Jakarta, 10/10 (ANTARA) - Kendaraan bermotor berupa alat berat menjadi obyek pajak kendaraan bermotor (PKB) dan bea balik nama kendaraan bermotor (BBNKB) berdasar UU Nomor 28 tahun 2009 tentang Pajak Daerah dan Retribusi Daerah (PDRD) yang akan berlaku mulai 1 Januari 2010.

"Termasuk dalam obyek PKB dan BBNKB adalah alat berat," kata Direktur Pajak Daerah dan Retribusi Daerah Ditjen Perimbangan Keuangan Depkeu, Budi Sitepu dalam sosialisasi UU tentang Pajak Daerah dan Retribusi Daerah di Jakarta, Jumat malam.

Berdasarkan UU itu, tarif PKB alat-alat berat ditetapkan paling rendah sebesar 0,1 persen dan paling tinggi sebesar 0,2 persen dari nilai jual kendaraan bermotor.
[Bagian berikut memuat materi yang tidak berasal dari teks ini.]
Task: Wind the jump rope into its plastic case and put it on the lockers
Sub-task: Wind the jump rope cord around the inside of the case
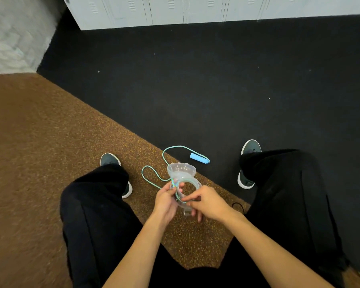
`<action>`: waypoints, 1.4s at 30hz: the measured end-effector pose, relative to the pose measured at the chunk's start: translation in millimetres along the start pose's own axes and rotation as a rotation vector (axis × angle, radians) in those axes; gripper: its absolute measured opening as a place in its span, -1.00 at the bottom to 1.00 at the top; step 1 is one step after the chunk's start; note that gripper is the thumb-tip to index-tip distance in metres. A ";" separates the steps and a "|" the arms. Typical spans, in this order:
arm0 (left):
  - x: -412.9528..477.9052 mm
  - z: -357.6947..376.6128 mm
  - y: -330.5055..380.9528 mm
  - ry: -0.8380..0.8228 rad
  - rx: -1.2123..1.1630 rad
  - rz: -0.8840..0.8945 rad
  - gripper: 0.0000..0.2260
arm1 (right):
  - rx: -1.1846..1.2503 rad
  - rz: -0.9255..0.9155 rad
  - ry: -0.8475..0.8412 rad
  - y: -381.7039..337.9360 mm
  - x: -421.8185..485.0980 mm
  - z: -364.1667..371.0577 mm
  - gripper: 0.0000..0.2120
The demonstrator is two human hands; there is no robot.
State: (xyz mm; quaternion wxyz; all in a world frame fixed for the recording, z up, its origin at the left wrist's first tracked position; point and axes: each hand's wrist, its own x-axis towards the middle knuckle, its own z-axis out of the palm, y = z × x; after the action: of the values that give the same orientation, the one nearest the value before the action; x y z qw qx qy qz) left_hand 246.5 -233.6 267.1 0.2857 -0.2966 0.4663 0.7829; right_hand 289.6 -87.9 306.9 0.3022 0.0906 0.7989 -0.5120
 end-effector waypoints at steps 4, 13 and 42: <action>-6.2 1.4 1.2 -0.022 -0.063 -0.015 -0.72 | 0.090 0.028 -0.021 3.2 -1.3 -1.4 -0.75; -5.6 3.3 5.7 -0.050 -0.082 -0.004 -0.72 | 0.157 0.045 0.012 8.4 3.9 -1.9 -0.78; -10.6 24.8 20.7 -0.174 0.387 0.167 -0.72 | -0.336 0.137 -0.031 7.3 28.4 -61.5 -0.72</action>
State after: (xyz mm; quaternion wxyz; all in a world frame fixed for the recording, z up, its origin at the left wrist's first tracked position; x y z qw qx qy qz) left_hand 233.6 -221.4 296.0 0.3104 -0.1280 0.6045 0.7224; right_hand 246.2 -35.6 302.9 0.3595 0.0853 0.8603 -0.3511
Dasar pengenaan PKB adalah hasil perkalian dua unsur pokok yaitu nilai jual kendaraan bermotor dan bobot yang mencerminkan secara relatif tingkat kerusakan jalan dan/atau pencemaran lingkungan akibat penggunaan kendaraan bermotor.
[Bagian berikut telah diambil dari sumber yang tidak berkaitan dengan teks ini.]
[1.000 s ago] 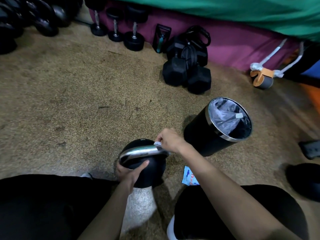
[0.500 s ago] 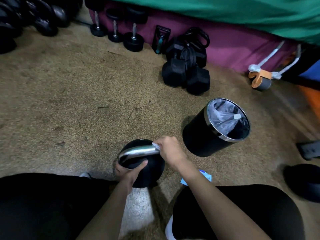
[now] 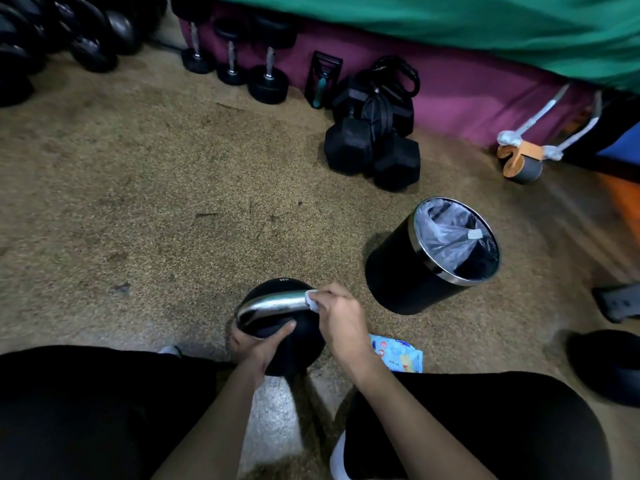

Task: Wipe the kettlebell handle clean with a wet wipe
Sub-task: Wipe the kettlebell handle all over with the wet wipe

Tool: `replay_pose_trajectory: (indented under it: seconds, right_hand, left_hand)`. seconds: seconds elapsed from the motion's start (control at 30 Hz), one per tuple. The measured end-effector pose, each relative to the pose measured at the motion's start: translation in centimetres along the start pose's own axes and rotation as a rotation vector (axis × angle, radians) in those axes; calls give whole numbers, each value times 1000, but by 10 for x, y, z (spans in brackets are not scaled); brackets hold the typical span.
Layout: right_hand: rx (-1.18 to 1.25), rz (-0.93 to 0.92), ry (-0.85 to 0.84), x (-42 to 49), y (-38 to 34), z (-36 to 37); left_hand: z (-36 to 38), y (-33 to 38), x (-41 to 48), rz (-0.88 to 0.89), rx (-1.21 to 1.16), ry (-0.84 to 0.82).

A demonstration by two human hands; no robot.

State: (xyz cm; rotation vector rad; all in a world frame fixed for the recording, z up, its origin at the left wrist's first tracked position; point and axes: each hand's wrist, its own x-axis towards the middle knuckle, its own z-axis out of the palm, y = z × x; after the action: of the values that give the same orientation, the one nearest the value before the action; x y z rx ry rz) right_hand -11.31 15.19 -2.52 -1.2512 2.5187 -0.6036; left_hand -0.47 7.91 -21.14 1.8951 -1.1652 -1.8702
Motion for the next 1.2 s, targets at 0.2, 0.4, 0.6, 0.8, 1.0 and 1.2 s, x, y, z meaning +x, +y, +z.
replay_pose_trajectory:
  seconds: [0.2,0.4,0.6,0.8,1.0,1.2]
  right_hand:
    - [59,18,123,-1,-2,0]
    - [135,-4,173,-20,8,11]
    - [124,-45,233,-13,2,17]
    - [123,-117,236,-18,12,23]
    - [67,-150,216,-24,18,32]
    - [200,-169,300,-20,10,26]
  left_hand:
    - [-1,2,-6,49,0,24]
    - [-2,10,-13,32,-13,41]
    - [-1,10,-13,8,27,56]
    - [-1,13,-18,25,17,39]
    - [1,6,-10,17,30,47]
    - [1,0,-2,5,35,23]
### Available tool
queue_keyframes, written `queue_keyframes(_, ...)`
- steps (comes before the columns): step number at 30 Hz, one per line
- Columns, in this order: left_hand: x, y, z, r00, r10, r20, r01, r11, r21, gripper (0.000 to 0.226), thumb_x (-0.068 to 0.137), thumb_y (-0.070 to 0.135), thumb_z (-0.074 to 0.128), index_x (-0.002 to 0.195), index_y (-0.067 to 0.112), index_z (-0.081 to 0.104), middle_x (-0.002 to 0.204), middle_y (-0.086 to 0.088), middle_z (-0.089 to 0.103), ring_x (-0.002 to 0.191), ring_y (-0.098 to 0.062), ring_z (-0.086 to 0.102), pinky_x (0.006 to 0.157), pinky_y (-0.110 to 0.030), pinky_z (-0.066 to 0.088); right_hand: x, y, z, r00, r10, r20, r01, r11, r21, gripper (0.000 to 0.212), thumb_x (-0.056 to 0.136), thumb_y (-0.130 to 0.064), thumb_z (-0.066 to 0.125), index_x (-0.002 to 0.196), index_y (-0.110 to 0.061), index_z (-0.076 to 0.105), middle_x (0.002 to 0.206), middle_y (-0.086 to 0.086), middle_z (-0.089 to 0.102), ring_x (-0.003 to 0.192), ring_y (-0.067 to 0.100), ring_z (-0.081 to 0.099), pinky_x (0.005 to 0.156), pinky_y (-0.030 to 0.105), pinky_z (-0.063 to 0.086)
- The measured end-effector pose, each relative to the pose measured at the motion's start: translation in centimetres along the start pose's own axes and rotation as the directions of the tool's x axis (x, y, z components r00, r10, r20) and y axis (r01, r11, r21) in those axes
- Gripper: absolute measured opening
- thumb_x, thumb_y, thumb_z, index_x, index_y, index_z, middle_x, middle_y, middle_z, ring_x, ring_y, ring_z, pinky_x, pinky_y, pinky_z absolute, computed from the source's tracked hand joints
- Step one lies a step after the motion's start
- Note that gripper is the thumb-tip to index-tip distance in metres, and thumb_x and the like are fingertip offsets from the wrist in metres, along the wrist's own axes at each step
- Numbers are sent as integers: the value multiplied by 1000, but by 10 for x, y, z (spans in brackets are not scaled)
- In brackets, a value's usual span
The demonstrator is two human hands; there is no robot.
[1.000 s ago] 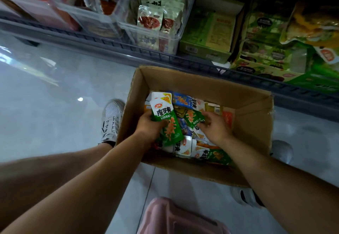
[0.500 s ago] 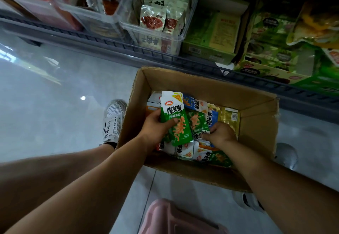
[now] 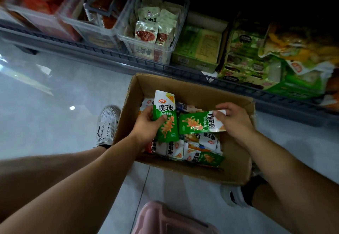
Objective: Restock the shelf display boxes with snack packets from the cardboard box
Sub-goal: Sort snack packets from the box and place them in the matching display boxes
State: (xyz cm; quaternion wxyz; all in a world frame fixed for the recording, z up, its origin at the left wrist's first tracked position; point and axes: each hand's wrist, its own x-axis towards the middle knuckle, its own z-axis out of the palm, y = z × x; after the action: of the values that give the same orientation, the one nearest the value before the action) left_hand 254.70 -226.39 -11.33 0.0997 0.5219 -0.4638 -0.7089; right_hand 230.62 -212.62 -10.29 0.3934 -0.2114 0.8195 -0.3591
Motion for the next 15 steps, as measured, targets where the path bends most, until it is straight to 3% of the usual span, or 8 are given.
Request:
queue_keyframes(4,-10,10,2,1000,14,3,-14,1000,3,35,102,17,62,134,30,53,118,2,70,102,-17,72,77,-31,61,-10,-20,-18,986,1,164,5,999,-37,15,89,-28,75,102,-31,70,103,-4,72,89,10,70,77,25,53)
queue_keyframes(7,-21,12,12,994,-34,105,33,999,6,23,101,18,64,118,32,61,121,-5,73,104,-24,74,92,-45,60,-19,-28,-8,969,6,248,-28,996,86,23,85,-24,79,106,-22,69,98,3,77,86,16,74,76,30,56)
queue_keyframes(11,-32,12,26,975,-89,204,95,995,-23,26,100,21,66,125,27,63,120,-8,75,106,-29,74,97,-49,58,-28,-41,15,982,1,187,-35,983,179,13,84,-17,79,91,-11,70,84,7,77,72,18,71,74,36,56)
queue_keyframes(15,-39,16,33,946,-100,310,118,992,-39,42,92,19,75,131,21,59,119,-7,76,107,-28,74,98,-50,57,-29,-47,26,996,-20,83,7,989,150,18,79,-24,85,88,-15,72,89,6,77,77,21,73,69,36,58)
Namun khusus untuk kendaraan bermotor yang digunakan di luar jalan umum termasuk alat berat dan besar serta kendaraan di air, dasar pengenaan PKB-nya adalah nilai jual kendaraan bermotor.

Sementara itu itu untuk tarif BBNKB alat berat, UU menetapkan tarif maksimal untuk penyerahan pertama sebesar 0,75 persen dari nilai jual kendaraan bermotor itu.
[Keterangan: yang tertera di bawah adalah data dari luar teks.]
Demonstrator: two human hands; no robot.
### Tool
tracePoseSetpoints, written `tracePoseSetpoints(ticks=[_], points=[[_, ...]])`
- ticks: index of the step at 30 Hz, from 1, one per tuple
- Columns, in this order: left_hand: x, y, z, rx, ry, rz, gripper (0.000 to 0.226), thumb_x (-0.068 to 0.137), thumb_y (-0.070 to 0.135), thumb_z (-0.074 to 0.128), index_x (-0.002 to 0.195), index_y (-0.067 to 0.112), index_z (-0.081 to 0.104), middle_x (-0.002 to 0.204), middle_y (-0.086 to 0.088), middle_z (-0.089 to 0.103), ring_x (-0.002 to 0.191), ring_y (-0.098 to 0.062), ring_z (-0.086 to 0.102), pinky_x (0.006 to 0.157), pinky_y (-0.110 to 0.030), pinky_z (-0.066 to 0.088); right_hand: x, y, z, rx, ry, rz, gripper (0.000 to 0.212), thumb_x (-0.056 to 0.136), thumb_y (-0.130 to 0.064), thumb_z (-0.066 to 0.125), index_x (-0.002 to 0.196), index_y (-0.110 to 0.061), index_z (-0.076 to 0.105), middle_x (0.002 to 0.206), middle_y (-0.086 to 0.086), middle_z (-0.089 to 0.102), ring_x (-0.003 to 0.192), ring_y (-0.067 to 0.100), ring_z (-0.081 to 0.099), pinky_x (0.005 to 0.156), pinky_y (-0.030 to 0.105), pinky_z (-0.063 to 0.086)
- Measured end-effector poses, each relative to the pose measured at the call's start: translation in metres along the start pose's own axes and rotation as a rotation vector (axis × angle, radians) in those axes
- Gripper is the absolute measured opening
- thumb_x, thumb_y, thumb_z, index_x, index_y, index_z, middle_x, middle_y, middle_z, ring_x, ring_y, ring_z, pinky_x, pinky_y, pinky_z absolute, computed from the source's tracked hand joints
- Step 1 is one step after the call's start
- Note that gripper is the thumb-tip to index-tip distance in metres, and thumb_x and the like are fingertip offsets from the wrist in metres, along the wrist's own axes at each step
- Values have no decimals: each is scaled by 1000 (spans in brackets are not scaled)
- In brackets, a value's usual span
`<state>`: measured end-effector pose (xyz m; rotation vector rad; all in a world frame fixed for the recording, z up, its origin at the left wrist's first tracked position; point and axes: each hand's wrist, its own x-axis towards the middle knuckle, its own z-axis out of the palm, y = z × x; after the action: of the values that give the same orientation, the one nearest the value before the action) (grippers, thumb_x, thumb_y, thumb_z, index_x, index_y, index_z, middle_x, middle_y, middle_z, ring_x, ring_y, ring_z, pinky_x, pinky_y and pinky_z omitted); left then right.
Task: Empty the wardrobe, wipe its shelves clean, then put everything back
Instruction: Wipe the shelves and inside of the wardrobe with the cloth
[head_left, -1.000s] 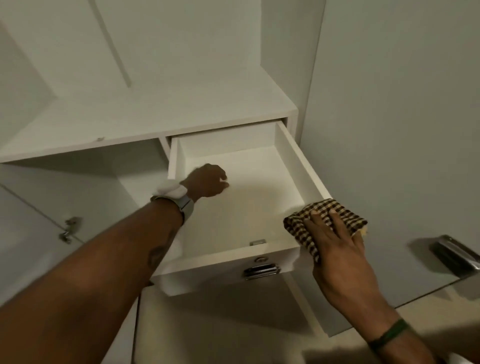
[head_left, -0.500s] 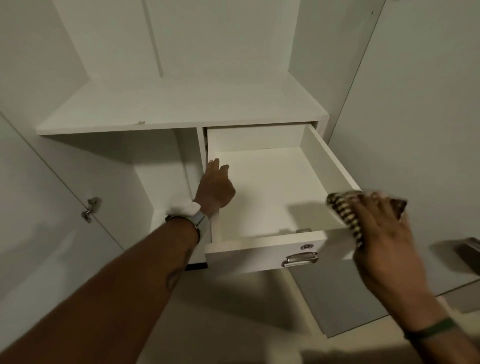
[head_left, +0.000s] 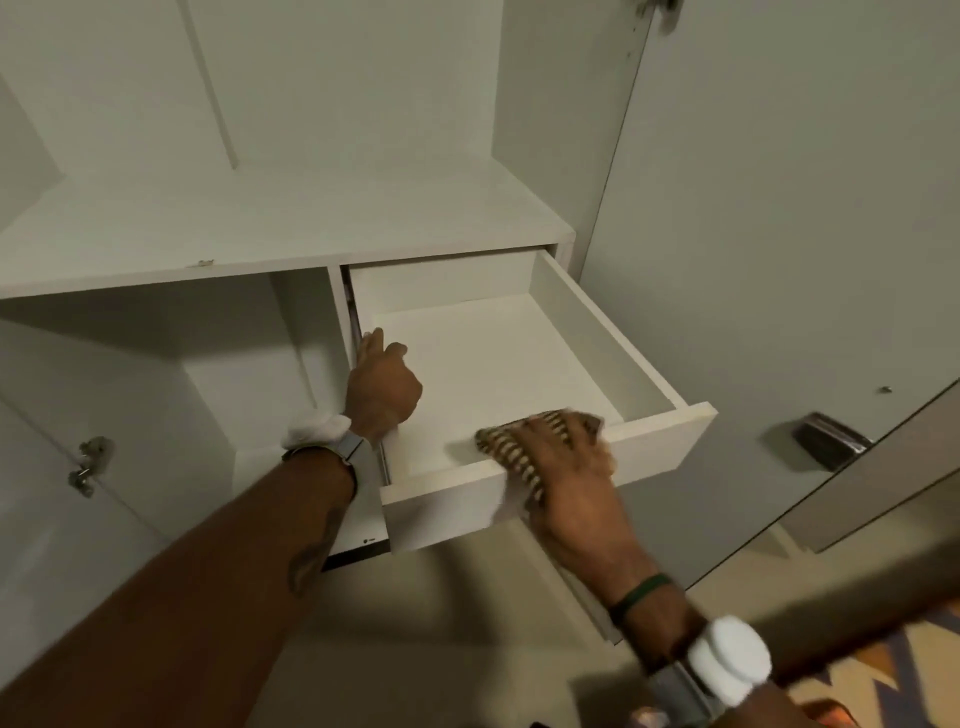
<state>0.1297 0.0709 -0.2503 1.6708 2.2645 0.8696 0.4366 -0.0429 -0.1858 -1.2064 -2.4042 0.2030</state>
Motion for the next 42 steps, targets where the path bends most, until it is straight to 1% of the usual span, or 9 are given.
tracePoseSetpoints(ticks=[8, 11, 15, 22, 24, 29, 33, 36, 42], points=[[-4, 5, -2, -62, 17, 16, 49, 89, 19, 49, 134, 2, 58, 149, -22, 45, 153, -31, 17, 123, -32, 9, 10, 114, -41, 56, 102, 518, 61, 81, -6, 52, 138, -27, 53, 145, 10, 50, 142, 36, 32, 116, 56, 31], [-15, 20, -8, -194, 85, -29, 47, 88, 16, 51, 130, -2, 60, 153, -24, 39, 151, -34, 23, 124, -38, 20, 10, 71, -28, -13, 110, 485, 58, 76, -16, 51, 133, -26, 54, 137, 9, 56, 135, 41, 36, 108, 61, 37], [-20, 17, -14, -285, 86, -49, 59, 81, 20, 46, 133, -7, 55, 148, -26, 45, 147, -37, 30, 121, -49, 27, 2, -33, 18, -38, 38, 250, 71, 70, -13, 50, 140, -22, 56, 147, 6, 53, 142, 47, 32, 117, 62, 22], [-20, 32, -22, -410, 107, -255, 57, 99, 7, 46, 153, 0, 28, 156, -21, 31, 144, -34, 34, 117, -31, 28, -8, -106, 49, -47, -74, -52, 84, 67, -13, 65, 148, -22, 46, 157, 2, 42, 149, 42, 23, 115, 55, 1], [-22, 33, -24, -507, 51, -325, 62, 103, 11, 44, 158, 5, 16, 160, -19, 26, 145, -33, 33, 113, -25, 26, -8, -89, 40, -62, -80, -45, 84, 68, -10, 65, 149, -24, 46, 158, 0, 41, 149, 38, 23, 114, 53, -1], [-23, 29, -20, -699, 58, -396, 65, 106, 27, 41, 159, 5, 10, 163, -16, 23, 150, -31, 26, 123, -43, 23, -11, -64, 21, -2, -79, 154, 79, 72, -13, 48, 150, -25, 46, 158, -2, 40, 151, 32, 18, 119, 49, 2], [-23, 27, -16, -806, 85, -432, 46, 110, 32, 32, 146, 4, 39, 141, -12, 50, 130, -27, 48, 110, -32, 36, -5, -89, 20, 16, -288, -66, 80, 79, -21, 52, 155, -38, 32, 163, -17, 22, 155, 23, 4, 121, 47, -4], [-15, 15, -12, -855, 66, -469, 25, 109, 28, 31, 101, 20, 54, 101, -11, 55, 92, -23, 52, 84, -32, 42, 15, -97, 15, 75, -307, -146, 68, 83, -29, 50, 149, -43, 39, 154, -23, 39, 147, 15, 24, 122, 45, 17], [9, -15, -32, -1005, -87, -732, 61, 105, 58, 24, 85, 15, 62, 75, -2, 62, 66, -18, 57, 60, -24, 49, 40, -103, 1, 108, -322, -204, 51, 94, -34, 47, 142, -49, 42, 138, -26, 54, 126, 4, 44, 107, 30, 33]])
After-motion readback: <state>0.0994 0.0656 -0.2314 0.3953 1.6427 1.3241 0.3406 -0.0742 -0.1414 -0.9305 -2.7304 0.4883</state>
Sedangkan untuk penyerahan kedua dan seterusnya maksimal 0,075 persen.

UU Nomor 28 tahun 2009 juga menetapkan tarif PKB kepemilikan kendaraan pribadi pertama minimal sebesar 1,0 persen dan maksimal 2,0 persen. Untuk kepemilikan kedua dan seterusnya dapat ditetapkan secara progresif minimal 2,0 persen dan maksimal 10 persen.

Kendaraan bermotor milik pemerintah termasuk TNI/Polri juga menjadi obyek PKB yang tarifnya ditetapkan sama dengan PKB kendaraan bermotor angkutan umum sebesar minimal 0,5 persen dan maksimal 1,0 persen.

Budi Sitepu menyebutkan, UU Nomor 28 tahun 2009 memberi perluasan obyek pajak daerah dan retribusi daerah. Obyek pajak daerah untuk provinsi meliputi PKB, BBNKB, pajak bahan bakar kendaraan bermotor, pajak air permukaan, dan pajak rokok.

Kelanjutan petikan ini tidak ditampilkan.